Sean relaxed into the ambience of the Dreamliner, and enjoyed the space and freedom. “It’s less crowded than the base,” he told Katherine. The food was superb, and there was plenty of wine. Sean declined anything stronger; “After all that time on base food and drink, I’ll keep off the good stuff for the moment.”
“Well, I’m having a bedtime brandy,” said Katherine.
“Bedtime?” queried Sean.
“Look around you and learn,” said Katherine. “If you can get four or five hours now on this leg, then you’ll have an hour or so before we land in LA to come round and have breakfast. We’ll do a similar thing on the next leg to Heathrow. The girls and boys will help us get our beds set up, but there’s one essential you need that they can’t do.”
“What’s that?” asked Sean.
“A night night kiss,” replied Katherine smiling.
At Los Angeles they had to de-plane. It was also an opportunity for exercise, with some brisk walking the length of the terminal concourse. They did some window shopping. When they returned to their lounge, a waitress brought drinks and snacks.
“It wasn’t a marriage made in heaven. I loved Peter at first, and I think he tried to love me. We met when we were in Oxford; we were both at Kings. Then we were both working in London, and decided to share a flat. We went out to visit his family and, as far as his mum Juliette was concerned, he had found her the perfect daughter in law to be. I think he got married to please Juliette, but I would never say anything like that to her; she’s a wonderful woman. But his sisters knew more than they let on. Eventually he confessed he was in another relationship, and had been since soon after we married. It was with a man. His name was Andrew.”
“Oh my God!” said Sean. “You must have felt terrible?”

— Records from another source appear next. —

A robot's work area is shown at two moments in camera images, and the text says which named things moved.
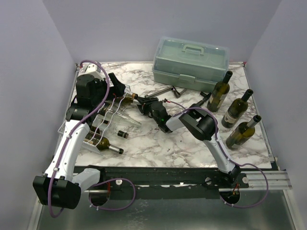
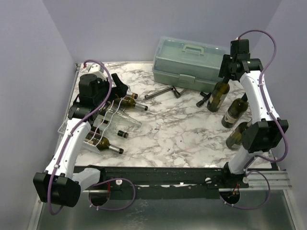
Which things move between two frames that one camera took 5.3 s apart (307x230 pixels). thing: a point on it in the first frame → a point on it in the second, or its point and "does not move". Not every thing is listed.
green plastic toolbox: [189, 64] does not move
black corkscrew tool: [206, 97] does not move
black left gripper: [117, 89] does not move
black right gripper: [149, 108] → [225, 69]
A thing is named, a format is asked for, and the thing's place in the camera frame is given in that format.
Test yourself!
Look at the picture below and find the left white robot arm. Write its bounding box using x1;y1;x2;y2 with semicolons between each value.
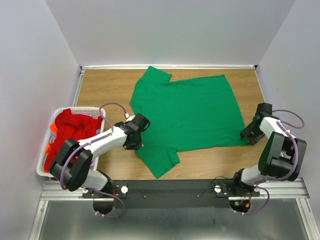
49;113;150;198

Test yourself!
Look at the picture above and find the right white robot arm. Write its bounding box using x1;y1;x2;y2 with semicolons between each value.
230;102;307;196

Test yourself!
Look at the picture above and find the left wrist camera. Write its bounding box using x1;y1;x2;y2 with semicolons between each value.
124;112;135;122

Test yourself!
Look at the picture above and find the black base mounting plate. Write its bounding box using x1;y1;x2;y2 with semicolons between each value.
81;179;261;210

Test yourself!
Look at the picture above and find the green t-shirt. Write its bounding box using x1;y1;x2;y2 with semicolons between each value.
130;66;248;178

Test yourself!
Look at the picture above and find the red t-shirt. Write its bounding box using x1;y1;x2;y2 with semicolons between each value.
43;108;103;173

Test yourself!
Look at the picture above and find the aluminium back table rail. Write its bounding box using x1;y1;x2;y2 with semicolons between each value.
81;64;256;70

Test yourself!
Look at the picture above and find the aluminium front rail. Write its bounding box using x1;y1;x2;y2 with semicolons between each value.
40;178;310;201

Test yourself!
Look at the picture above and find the white plastic laundry basket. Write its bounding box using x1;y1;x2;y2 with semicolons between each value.
36;106;106;178

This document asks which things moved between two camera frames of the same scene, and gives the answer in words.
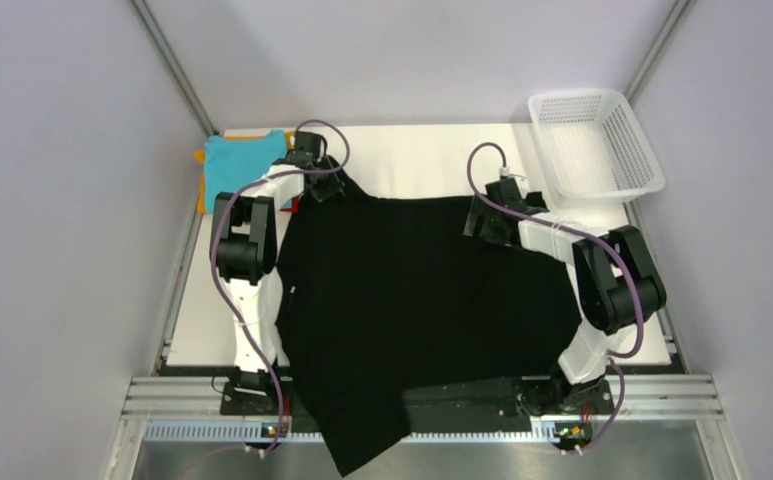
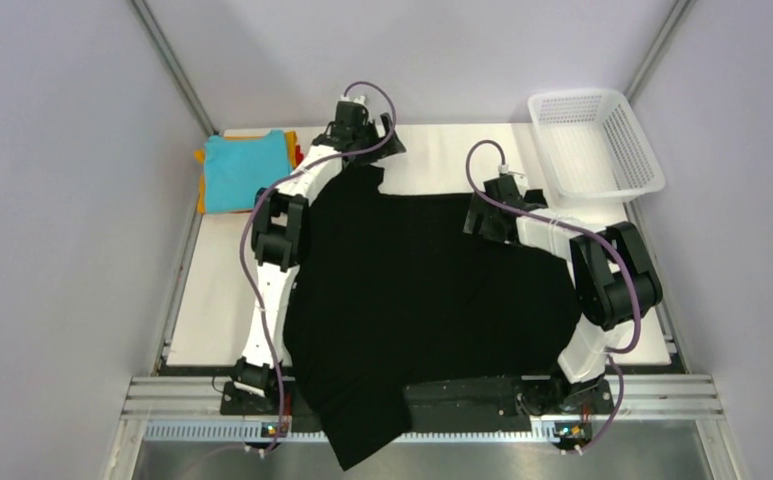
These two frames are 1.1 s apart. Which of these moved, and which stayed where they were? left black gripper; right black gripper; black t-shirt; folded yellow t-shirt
Moved: left black gripper
Stayed: right black gripper; folded yellow t-shirt; black t-shirt
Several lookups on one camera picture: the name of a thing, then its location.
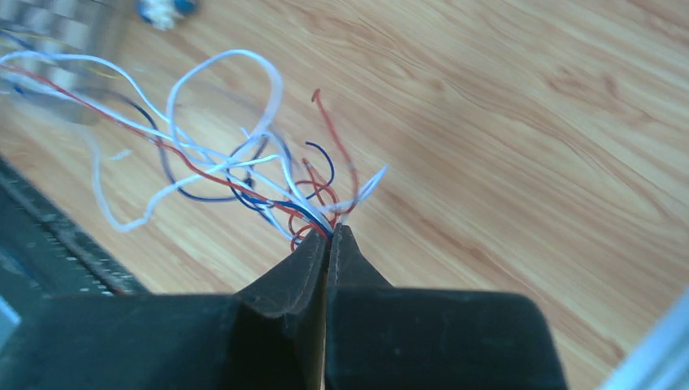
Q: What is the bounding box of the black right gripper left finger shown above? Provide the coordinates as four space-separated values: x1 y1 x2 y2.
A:
1 233 329 389

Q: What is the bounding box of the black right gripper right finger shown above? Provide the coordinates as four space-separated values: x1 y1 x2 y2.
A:
325 225 568 389

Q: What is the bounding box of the multicolour wire bundle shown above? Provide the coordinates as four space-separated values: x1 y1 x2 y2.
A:
0 29 391 254

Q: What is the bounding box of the white blue toy car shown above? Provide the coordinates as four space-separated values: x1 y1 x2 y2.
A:
136 0 199 31

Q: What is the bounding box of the wooden chessboard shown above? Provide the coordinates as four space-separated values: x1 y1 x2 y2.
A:
1 0 134 125

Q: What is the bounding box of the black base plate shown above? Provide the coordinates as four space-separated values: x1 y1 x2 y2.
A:
1 160 149 343

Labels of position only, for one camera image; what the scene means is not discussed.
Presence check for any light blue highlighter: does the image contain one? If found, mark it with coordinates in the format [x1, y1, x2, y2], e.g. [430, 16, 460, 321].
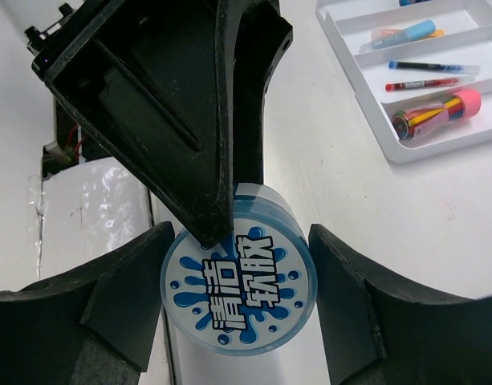
[359, 20, 437, 53]

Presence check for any silver foil sheet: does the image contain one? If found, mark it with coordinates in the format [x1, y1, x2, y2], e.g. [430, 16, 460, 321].
[27, 157, 152, 280]

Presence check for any teal gel pen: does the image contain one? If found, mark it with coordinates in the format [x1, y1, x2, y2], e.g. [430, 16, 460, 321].
[388, 61, 481, 75]

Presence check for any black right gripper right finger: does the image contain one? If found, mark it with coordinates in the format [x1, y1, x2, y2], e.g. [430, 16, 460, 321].
[309, 224, 492, 384]

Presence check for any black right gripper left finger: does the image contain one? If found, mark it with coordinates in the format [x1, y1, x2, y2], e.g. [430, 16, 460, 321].
[0, 221, 174, 384]

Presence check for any white compartment tray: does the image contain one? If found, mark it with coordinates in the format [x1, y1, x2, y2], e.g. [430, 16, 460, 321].
[316, 1, 492, 164]

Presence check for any red gel pen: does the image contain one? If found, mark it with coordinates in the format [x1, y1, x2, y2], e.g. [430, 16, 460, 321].
[384, 77, 461, 92]

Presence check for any pink capped crayon tube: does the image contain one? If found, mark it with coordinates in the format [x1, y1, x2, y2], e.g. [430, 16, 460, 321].
[391, 89, 482, 141]

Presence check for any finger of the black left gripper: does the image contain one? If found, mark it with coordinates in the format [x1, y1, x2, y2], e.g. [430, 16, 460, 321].
[43, 1, 232, 247]
[233, 1, 293, 184]

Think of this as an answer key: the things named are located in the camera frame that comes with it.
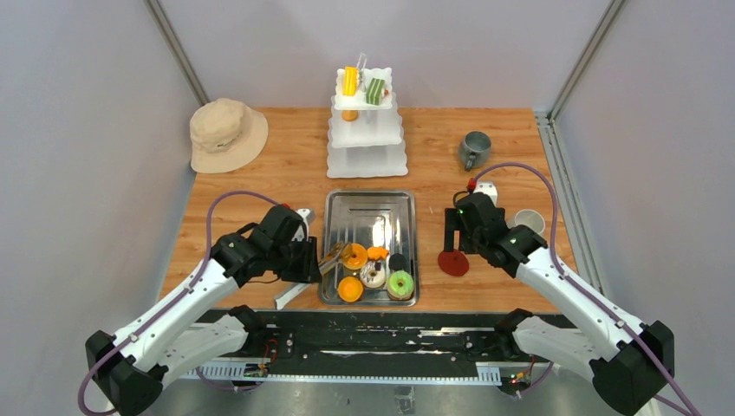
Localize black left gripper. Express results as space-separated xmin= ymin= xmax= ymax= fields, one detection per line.
xmin=270 ymin=235 xmax=324 ymax=283

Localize metal tongs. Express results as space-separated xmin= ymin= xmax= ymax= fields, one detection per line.
xmin=274 ymin=242 xmax=352 ymax=310

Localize orange glazed donut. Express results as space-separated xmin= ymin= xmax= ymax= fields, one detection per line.
xmin=341 ymin=243 xmax=368 ymax=270

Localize orange fish cookie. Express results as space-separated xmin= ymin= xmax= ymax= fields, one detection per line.
xmin=366 ymin=247 xmax=390 ymax=263

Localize white chocolate drizzle donut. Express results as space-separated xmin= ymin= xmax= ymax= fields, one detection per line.
xmin=359 ymin=260 xmax=387 ymax=289

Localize tan round biscuit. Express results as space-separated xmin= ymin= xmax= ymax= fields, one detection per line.
xmin=341 ymin=110 xmax=359 ymax=122

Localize green striped cake slice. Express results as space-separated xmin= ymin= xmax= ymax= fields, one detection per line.
xmin=365 ymin=78 xmax=385 ymax=106

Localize yellow cake slice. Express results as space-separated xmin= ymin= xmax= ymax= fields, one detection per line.
xmin=342 ymin=66 xmax=360 ymax=96

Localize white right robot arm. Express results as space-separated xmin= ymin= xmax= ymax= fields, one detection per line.
xmin=444 ymin=192 xmax=675 ymax=415

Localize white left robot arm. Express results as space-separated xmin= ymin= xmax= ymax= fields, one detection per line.
xmin=84 ymin=205 xmax=319 ymax=415

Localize yellow black round coaster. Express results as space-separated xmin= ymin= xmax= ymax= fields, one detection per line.
xmin=452 ymin=190 xmax=469 ymax=207

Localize red round coaster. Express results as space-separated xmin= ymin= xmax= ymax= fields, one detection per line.
xmin=437 ymin=250 xmax=470 ymax=277

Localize metal tray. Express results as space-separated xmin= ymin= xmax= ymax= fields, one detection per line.
xmin=321 ymin=190 xmax=420 ymax=307

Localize grey metal mug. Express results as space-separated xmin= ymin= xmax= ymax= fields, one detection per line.
xmin=458 ymin=131 xmax=491 ymax=172

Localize black round cookie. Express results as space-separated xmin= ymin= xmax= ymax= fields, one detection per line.
xmin=387 ymin=253 xmax=409 ymax=271

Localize white cup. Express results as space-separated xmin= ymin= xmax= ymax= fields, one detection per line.
xmin=512 ymin=209 xmax=546 ymax=235

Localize green glazed donut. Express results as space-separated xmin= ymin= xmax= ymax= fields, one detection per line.
xmin=387 ymin=270 xmax=415 ymax=300

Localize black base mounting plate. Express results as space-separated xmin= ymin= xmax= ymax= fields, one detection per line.
xmin=209 ymin=309 xmax=587 ymax=380

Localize white three-tier dessert stand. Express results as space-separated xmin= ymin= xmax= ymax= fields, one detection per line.
xmin=327 ymin=53 xmax=408 ymax=179

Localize beige bucket hat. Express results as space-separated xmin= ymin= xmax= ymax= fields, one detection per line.
xmin=189 ymin=98 xmax=269 ymax=174

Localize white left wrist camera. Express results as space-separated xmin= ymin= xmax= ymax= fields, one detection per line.
xmin=296 ymin=208 xmax=315 ymax=226

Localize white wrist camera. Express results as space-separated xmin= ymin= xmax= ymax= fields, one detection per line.
xmin=296 ymin=208 xmax=315 ymax=226
xmin=473 ymin=180 xmax=498 ymax=206

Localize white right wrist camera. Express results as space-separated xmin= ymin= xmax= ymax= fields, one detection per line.
xmin=473 ymin=180 xmax=498 ymax=206

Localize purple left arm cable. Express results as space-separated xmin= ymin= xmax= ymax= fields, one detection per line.
xmin=77 ymin=190 xmax=294 ymax=416

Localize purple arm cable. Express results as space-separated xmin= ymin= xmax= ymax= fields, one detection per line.
xmin=467 ymin=162 xmax=705 ymax=416
xmin=77 ymin=190 xmax=294 ymax=416

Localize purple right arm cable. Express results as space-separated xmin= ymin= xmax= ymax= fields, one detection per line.
xmin=467 ymin=162 xmax=705 ymax=416

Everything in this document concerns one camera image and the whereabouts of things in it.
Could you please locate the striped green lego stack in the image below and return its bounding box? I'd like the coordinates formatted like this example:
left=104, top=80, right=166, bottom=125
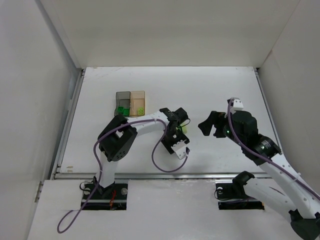
left=176, top=125, right=188, bottom=134

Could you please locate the pale yellow lego brick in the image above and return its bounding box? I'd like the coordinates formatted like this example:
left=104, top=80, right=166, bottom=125
left=137, top=107, right=145, bottom=116

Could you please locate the long green lego brick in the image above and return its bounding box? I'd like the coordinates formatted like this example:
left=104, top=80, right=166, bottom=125
left=123, top=108, right=130, bottom=116

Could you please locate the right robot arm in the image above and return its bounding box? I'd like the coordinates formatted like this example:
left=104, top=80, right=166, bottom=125
left=198, top=110, right=320, bottom=240

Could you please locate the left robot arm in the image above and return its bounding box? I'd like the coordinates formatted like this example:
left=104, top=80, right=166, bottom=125
left=93, top=107, right=190, bottom=196

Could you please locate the orange transparent container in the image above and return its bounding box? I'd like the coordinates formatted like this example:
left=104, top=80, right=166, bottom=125
left=130, top=90, right=146, bottom=117

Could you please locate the grey transparent container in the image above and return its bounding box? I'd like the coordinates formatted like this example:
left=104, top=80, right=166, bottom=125
left=114, top=91, right=131, bottom=117

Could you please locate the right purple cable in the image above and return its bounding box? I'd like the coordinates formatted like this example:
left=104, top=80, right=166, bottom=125
left=226, top=98, right=320, bottom=216

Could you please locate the purple cable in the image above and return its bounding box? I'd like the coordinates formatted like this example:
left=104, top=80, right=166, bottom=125
left=226, top=98, right=320, bottom=216
left=57, top=119, right=191, bottom=235

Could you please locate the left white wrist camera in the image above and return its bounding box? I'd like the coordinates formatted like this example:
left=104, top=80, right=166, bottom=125
left=171, top=140, right=190, bottom=160

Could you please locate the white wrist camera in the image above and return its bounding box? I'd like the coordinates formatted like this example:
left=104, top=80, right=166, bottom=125
left=171, top=140, right=190, bottom=160
left=227, top=97, right=244, bottom=114

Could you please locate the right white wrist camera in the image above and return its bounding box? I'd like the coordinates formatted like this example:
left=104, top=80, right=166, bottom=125
left=227, top=97, right=244, bottom=114

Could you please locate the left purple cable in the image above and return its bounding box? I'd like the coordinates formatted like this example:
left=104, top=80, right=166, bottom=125
left=57, top=119, right=191, bottom=235

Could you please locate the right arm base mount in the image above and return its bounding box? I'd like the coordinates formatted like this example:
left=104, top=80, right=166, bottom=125
left=214, top=171, right=265, bottom=211

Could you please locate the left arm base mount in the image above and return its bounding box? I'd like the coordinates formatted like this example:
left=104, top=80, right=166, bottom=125
left=79, top=181, right=128, bottom=211

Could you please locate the metal table edge rail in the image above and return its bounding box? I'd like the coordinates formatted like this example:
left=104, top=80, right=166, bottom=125
left=53, top=172, right=276, bottom=180

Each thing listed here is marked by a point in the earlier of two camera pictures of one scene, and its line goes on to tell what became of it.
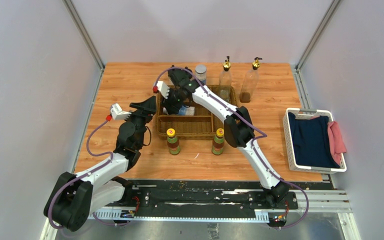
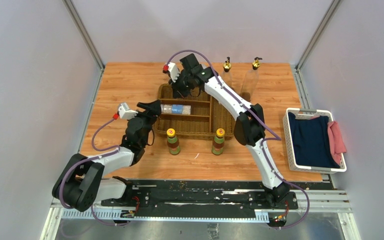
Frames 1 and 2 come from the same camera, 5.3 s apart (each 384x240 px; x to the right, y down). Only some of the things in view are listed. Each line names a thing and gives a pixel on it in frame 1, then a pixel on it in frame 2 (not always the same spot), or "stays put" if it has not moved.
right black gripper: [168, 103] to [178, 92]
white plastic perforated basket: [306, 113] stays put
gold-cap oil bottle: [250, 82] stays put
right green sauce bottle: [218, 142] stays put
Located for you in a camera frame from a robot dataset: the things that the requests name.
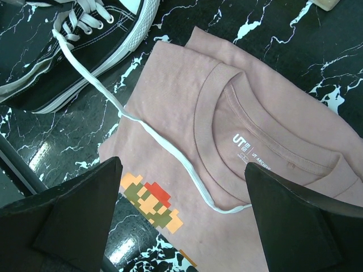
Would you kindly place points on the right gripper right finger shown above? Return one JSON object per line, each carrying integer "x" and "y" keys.
{"x": 303, "y": 230}

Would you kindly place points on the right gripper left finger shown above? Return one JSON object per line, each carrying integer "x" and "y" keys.
{"x": 64, "y": 228}

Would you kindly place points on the black sneaker with white laces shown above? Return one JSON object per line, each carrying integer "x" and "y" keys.
{"x": 87, "y": 40}

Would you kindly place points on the pink mario t-shirt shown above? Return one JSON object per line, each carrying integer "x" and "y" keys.
{"x": 198, "y": 114}

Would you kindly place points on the wooden drying rack frame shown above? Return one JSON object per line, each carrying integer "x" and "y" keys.
{"x": 326, "y": 5}

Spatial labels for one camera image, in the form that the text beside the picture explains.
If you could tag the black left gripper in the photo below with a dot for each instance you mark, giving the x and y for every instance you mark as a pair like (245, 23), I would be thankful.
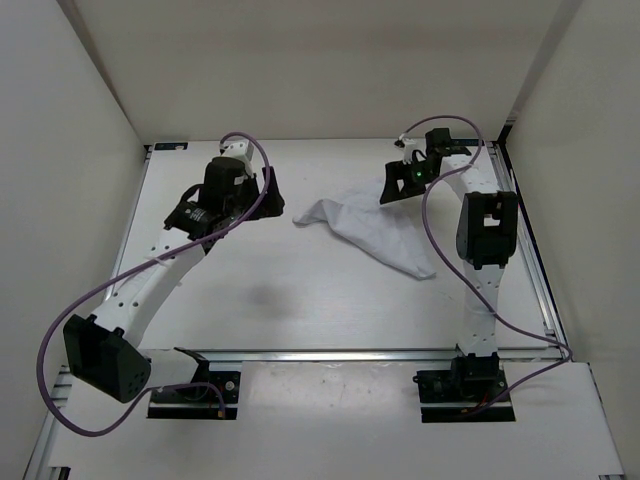
(272, 203)

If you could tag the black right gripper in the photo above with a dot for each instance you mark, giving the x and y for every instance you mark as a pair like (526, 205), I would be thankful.
(396, 171)

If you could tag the white skirt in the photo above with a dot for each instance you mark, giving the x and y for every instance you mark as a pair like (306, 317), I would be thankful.
(385, 232)

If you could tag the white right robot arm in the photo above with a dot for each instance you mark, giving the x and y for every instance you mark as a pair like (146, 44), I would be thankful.
(486, 234)

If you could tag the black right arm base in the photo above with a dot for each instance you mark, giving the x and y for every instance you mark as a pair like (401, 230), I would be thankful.
(472, 390)

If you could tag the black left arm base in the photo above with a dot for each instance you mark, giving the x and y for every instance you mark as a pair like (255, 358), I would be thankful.
(187, 386)

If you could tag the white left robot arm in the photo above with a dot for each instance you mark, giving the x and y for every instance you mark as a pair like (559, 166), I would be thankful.
(102, 348)

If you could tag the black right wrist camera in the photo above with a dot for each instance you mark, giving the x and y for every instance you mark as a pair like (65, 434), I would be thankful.
(437, 141)

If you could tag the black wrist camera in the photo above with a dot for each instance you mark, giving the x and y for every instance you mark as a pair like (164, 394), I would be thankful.
(231, 165)
(437, 141)

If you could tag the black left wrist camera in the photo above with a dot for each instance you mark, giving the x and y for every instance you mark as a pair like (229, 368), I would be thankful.
(231, 165)

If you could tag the aluminium frame rail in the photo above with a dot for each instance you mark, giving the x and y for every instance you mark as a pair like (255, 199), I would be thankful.
(360, 355)

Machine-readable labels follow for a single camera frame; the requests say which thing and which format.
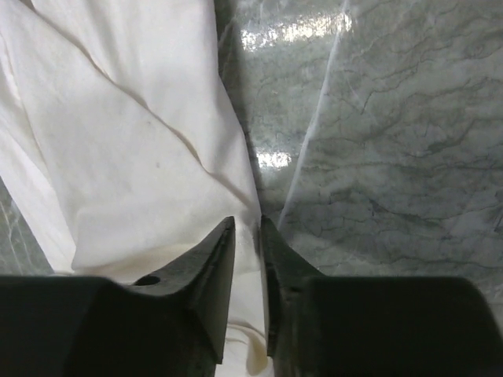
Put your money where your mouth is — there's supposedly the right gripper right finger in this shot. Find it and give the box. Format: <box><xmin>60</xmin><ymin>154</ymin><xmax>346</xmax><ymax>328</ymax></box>
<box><xmin>259</xmin><ymin>218</ymin><xmax>502</xmax><ymax>376</ymax></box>

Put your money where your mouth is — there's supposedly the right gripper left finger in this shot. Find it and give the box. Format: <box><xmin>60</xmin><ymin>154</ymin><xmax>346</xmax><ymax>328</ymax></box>
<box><xmin>1</xmin><ymin>217</ymin><xmax>235</xmax><ymax>376</ymax></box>

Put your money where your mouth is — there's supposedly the white t-shirt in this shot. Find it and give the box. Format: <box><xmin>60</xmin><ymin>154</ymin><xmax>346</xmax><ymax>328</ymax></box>
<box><xmin>1</xmin><ymin>1</ymin><xmax>274</xmax><ymax>376</ymax></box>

“Strangely enough, I didn’t. Things seemed to click into place, and I realised that it wasn’t my not being up to the mark that was the problem. We cuddled for a long time, and just fell asleep. We carried on and to the world we were a happily married couple. Indeed, we were happy, but regular sex dropped out of our lives. Now that he could be more open we were very happy. We were really good friends. I asked Peter to invite Andrew round for dinner, so I could meet him.”
“Hemlock soufle for starters?”
“No, it was a very pleasant evening in fact. I liked him, and he was clearly devoted to Peter. It wasn’t as surreal as it might sound, and in my presence there wasn’t any overt physical affection, on that occasion. We obviously had some interesting conversations, but I didn’t want a divorce. For one thing, it would have cut me off from Juliette and the girls. When we had a trip down to see them three Christmases ago, it was the last time they were to see him, but we didn’t know that then. They all said that they had never seen Peter so relaxed and happy, and that it had to be down to me. Well, in a way it was I suppose, I gave him the freedom to be more of himself.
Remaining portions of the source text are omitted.